Sometimes the waiting seems tedious.
Sometimes I lie in bed at night and wonder how long I’ll have to wait for A, B, and C to happen.
Sometimes I can’t help but turn to God and ask, “how long?” I’ve yet to receive a response but I’ll keep ya posted.
And with still no answer to that question, He has laid it on my heart to write to the girl in waiting today, and also to myself.
If I know anything about God’s character, I know that He doesn’t make me wait without cause. There is purpose in each season. There are lessons that I still need to learn. There are people that I still need to meet. There are places that I still need to go. I don’t want to rob myself of this season of growth. God is not in a hurry, why am I?
God wants me and you to make the most of this waiting season. He wants us to live on purpose. He wants us to live with purpose.

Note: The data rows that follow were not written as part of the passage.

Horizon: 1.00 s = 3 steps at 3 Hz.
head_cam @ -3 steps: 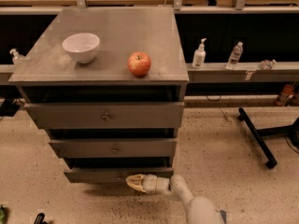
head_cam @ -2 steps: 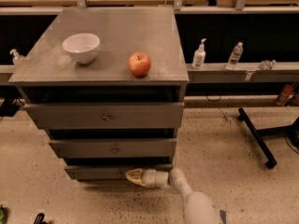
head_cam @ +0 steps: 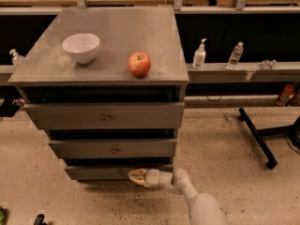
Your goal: Close bottom drawer
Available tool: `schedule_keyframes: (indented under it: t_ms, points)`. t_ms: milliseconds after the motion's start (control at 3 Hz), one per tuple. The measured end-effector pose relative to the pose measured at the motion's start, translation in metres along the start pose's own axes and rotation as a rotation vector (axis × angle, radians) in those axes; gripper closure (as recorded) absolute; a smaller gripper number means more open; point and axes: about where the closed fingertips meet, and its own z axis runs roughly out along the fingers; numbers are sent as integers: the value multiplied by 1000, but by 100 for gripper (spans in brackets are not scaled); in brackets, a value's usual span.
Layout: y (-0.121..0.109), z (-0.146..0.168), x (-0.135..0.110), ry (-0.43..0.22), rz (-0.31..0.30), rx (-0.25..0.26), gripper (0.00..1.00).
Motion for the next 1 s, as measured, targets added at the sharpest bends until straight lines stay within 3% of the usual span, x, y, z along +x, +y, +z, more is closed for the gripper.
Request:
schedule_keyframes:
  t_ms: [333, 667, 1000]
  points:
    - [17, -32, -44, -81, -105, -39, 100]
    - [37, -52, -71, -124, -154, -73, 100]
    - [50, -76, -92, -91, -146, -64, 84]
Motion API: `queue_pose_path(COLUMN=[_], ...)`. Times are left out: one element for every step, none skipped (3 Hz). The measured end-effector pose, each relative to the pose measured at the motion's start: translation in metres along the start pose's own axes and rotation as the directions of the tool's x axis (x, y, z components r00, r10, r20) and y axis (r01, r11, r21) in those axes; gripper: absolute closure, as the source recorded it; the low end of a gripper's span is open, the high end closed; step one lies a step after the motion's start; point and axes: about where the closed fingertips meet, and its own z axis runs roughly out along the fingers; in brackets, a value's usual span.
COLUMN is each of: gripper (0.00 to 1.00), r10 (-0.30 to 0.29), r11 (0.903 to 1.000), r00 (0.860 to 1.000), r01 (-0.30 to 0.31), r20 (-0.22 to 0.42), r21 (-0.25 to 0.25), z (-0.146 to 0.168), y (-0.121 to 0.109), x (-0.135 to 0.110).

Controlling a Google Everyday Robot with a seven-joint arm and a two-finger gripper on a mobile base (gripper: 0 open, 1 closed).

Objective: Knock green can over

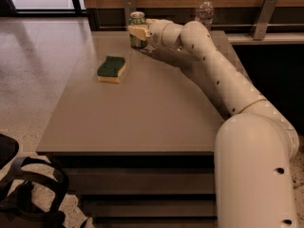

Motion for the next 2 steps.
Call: queue_pose_path(gripper=[0.87,1.0], r10=[-0.01,-0.088], r11=[0.9997,0.995], r00=[1.0,0.993], r01=[0.009,0.084], r20=[-0.03,-0.077], r21=[-0.022,-0.054], z=[0.0,-0.013], y=[0.009,0.016], x=[0.005,-0.009])
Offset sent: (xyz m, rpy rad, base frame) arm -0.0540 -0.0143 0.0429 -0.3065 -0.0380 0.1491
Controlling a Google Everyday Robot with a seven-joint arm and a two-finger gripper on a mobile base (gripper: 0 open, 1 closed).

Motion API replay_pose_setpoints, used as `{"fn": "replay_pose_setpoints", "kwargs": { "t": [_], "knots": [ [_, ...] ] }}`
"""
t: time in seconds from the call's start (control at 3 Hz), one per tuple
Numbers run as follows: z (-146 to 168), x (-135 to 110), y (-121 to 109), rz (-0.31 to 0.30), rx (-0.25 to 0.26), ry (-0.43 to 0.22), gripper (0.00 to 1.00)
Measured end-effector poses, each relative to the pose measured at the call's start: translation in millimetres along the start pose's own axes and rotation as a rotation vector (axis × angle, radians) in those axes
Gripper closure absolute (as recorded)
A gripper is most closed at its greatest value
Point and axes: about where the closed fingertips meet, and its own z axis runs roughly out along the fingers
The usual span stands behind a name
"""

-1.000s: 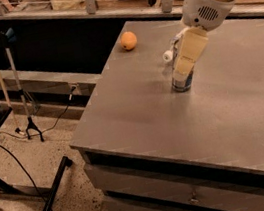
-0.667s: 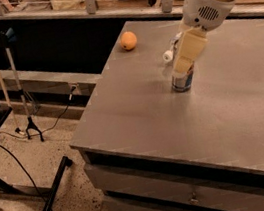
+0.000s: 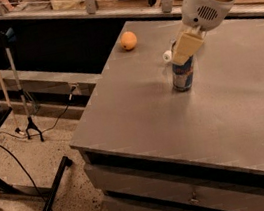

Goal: Pick redbull can

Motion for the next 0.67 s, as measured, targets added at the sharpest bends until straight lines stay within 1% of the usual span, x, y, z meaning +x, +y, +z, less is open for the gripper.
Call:
{"fn": "replay_pose_setpoints", "kwargs": {
  "t": [0.33, 0.67],
  "knots": [
    [-4.3, -2.0, -1.5, 0.009, -0.011, -0.031, 0.88],
    [-24.7, -9.2, -4.4, 0.016, -0.035, -0.081, 1.00]
  ]
}}
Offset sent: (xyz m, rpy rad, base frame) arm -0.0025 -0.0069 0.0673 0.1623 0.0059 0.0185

I wish I could tell you the number of times I’ve gotten so caught up in my worries only to hear a still, small voice whisper, “daughter, I’ve already got it figured out.”

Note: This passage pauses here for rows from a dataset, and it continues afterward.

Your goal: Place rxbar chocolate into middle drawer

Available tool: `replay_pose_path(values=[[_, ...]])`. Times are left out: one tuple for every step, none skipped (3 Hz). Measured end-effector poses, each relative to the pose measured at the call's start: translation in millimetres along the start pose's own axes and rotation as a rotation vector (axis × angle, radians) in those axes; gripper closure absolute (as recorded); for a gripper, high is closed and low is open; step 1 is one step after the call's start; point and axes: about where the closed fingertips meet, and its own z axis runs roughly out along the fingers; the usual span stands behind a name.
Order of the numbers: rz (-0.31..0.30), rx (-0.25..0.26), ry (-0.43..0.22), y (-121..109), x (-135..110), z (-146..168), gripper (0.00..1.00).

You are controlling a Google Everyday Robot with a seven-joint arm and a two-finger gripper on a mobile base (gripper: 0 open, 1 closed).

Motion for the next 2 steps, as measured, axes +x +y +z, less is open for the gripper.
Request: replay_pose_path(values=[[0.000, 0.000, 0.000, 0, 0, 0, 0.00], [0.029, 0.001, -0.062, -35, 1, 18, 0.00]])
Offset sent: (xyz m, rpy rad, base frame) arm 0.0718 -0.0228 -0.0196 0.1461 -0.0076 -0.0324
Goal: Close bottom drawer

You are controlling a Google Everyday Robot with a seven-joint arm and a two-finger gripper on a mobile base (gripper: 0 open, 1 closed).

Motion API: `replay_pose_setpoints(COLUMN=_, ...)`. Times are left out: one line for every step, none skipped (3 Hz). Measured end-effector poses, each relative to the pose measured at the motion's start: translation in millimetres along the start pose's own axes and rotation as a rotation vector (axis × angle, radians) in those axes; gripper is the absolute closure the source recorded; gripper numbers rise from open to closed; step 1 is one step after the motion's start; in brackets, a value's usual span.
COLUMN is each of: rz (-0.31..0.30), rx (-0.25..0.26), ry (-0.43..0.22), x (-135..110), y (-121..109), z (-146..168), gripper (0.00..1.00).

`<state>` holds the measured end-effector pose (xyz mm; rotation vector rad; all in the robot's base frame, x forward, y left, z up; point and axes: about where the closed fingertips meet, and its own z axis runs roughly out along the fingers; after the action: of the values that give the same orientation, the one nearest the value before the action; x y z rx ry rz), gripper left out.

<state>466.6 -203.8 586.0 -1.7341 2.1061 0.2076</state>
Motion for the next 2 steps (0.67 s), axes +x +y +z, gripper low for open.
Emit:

Read that again because He’s whispering the same thing to you.
God wants our trust, and not only after we have the answers. He wants it now, in the waiting.

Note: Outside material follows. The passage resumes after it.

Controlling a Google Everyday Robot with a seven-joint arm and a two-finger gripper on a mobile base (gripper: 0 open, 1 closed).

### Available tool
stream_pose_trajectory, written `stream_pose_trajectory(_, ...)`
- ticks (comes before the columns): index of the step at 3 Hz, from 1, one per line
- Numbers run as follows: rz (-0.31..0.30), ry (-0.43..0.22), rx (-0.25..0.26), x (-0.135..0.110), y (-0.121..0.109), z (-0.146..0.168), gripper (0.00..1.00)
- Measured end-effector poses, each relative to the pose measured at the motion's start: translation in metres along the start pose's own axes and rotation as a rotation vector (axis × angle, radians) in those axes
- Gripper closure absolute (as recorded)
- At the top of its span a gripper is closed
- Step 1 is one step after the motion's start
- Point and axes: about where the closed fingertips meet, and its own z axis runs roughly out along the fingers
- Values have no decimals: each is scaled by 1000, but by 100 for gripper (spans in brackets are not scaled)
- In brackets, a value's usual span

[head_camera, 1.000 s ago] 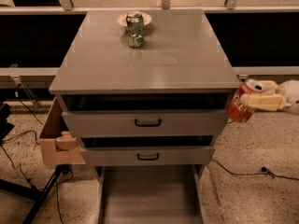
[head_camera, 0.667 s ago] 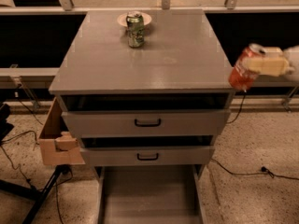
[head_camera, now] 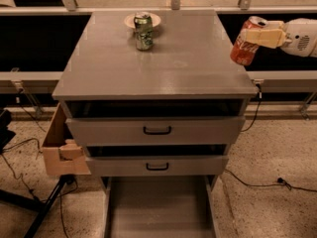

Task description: Pick coke can from bottom drawer and place on counter

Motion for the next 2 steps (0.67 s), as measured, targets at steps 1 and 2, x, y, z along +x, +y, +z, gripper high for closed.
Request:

So whether I will wait 1 more day, or 1 more year, or 10 years, I am trusting His timing, His plan, and His faithfulness. Why? Because I have seen it in my own life and in the lives of the ones I love.
He is a God who keeps His promises. He is a God who loves me. He is a God that wants the best for me.
He is a God who hears my prayers in the waiting and says, “daughter, just trust me. I’ve already got it figured out.”